For now, it still is, but the outlook is getting decidedly brighter. Scientists are steadily refining and improving assisted-reproduction techniques. They’re harvesting better eggs, using fewer drugs to do it and selecting more vigorous sperm that have a better chance of producing a baby. They’re monitoring embryos while they’re still in the lab in ways that were impossible before. Perhaps most tantalizing, they are working to engineer human stem cells so that eggs and sperm can be produced in the lab using raw cellular material taken from the parents. This would lead to a baby that was entirely, genetically theirs, the product of an ordinary union of egg and sperm—nothing short of a last-ditch miracle for people who, without this help, might have been unable to produce any healthy egg or sperm at all.

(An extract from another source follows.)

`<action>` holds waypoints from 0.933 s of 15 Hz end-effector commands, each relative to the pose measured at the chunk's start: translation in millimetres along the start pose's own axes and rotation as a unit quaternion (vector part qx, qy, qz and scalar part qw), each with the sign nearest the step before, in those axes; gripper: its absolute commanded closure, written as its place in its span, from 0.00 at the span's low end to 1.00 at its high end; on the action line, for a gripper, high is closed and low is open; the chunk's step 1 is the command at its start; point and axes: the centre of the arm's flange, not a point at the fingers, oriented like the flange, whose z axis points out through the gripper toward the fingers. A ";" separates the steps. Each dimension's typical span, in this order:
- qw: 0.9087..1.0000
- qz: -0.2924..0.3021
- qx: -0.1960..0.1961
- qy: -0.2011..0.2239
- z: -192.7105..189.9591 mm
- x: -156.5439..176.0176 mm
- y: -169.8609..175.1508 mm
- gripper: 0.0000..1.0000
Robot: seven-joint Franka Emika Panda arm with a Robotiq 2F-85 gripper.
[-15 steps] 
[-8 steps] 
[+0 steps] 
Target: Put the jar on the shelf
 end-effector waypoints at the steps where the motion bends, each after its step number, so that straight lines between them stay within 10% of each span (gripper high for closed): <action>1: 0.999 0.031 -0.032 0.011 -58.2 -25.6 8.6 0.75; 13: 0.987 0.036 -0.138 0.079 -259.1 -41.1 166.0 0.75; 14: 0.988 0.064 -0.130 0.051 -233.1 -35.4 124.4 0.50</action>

“Twenty years ago I would often tell a patient, ‘I am sorry. There is nothing we can do,’” says Dr. Craig Niederberger, head of the department of urology at the University of Illinois at Chicago College of Medicine. “Fifteen years ago I would have been saying, ‘There is something I can do, but it’s very experimental.’ Today I can often say, ‘There is at least a 2-out-of-3 chance you are going to have a baby out of this process.’ It is becoming the most exciting field, with the most gratifying outcomes you can imagine.”

Boosting the Odds
Improving the outlook for fertility patients starts with improving the art of IVF, which is not just expensive and less than reliable but a true physical grind. Women must first endure a month’s worth of hormonal dosings, including two or three shots a day in the final stretch, all of which can lead to headaches, restlessness, irritability and hot flushing. The dosing pushes the ovaries to hyperovulate, producing up to a dozen ova at once, which are retrieved via laparoscope through an incision in the pelvis. Even after all that, there’s no guarantee the eggs will be viable; many immature ones that the ovaries would never have released on their own are shoved out prematurely by the drugs.

“Every time a patient goes through conventional IVF, the number of eggs designated as waste is about 90%,” says Dr. John Zhang, founder and director of the New Hope Fertility Center in New York City.